La edad en realidad le ayudó a relacionarse con el resto de estudiantes, en lugar de ser una barrera como muchos podrían pensar. Aunque admite que su sordera le dificultaba seguir algunas clases. “Cuando no oía en clase, le preguntaba a Ana: ¿qué ha dicho? Y ella me lo decía; alguna vez hasta me lo escribía”, recuerda con cariño. Siempre encontró el apoyo de sus compañeros. Incluso recibía mensajes de WhatsApp para recordarle trabajos que tenía que entregar o hasta para explicarle detalles que se le hubieran podido escapar.

Pero no todo era recibir ayuda. También aportaba experiencia y serenidad. Una de sus compañeras recuerda que su presencia fue un regalo inesperado: “Yo siempre decía a mis amigas que tenía un señor en mi facultad que me aportaba mucha tranquilidad. Me daba referentes, su opinión… me ha enriquecido mucho a nivel de conocimiento”.

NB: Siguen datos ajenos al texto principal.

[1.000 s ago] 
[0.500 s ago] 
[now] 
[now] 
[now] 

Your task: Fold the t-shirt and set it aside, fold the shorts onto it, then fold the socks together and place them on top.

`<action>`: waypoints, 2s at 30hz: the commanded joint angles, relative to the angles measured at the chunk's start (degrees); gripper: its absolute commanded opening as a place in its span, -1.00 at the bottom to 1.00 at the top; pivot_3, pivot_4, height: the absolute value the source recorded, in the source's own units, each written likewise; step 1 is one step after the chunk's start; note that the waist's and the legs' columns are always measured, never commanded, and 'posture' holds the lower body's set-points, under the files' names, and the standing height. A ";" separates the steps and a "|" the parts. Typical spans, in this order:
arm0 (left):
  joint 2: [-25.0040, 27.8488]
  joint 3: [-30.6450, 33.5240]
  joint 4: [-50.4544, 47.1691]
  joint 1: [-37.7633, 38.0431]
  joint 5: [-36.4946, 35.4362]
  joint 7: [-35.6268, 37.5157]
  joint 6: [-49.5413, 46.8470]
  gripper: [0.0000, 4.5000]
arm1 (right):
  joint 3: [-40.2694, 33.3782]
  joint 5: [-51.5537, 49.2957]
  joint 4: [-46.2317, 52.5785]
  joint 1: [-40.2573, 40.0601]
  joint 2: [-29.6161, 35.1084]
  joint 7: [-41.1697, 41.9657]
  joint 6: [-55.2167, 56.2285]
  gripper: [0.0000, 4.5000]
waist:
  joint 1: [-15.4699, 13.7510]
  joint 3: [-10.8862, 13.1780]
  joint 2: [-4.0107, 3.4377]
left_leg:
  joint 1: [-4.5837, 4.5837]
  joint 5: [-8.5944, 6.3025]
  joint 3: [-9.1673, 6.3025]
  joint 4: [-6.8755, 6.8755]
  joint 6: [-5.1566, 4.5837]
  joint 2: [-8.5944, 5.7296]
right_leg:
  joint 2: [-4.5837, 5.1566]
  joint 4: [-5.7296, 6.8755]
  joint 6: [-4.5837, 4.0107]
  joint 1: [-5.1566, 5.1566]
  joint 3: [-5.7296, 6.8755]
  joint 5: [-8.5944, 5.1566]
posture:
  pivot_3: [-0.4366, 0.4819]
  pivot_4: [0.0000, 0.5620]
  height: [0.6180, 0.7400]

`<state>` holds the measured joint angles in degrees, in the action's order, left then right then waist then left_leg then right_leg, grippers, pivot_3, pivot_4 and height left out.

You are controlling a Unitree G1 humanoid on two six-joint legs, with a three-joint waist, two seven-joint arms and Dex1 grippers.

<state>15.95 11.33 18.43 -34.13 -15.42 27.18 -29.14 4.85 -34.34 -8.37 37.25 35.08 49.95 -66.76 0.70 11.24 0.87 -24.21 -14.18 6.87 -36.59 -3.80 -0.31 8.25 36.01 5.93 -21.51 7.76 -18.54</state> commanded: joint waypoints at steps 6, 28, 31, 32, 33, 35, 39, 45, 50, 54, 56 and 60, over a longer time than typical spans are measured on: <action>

Entre tantos jóvenes con vidas tan aceleradas, Miguel Ángel ponía la calma. “Es mi primera carrera universitaria y yo iba muy acelerada”, cuenta otra compañera. “Él me decía: tranquila, no pasa nada, todo a su tiempo”.

No solo eso, además era de los que no se callaba en clase cuando nadie se atrevía a intervenir. “Cuando algún profesor hacía una pregunta y nadie se atrevía a hablar, el que levantaba la mano era yo. El que rompía el fuego en clase era yo”, afirma con una sonrisa.

Todo el auditorio en pie para homenajearlo

El esfuerzo tuvo su recompensa. Tras siete años de estudio, trabajos y exposiciones, Miguel Ángel Gallo acudió a su ceremonia de graduación. Cuando subió a recoger el diploma, el auditorio se puso en pie para dedicarle una ovación cerrada.

A sus 90 años, este ingeniero y profesor demuestra que la jubilación no es un punto final, sino, en muchos casos, una oportunidad para retomar sueños aparcados. Su historia es también un mensaje para quienes dudan si empezar algo nuevo por la edad.

Porque, como él mismo ha demostrado, nunca es tarde para aprender. Ni siquiera para empezar de cero con un pincel en la mano.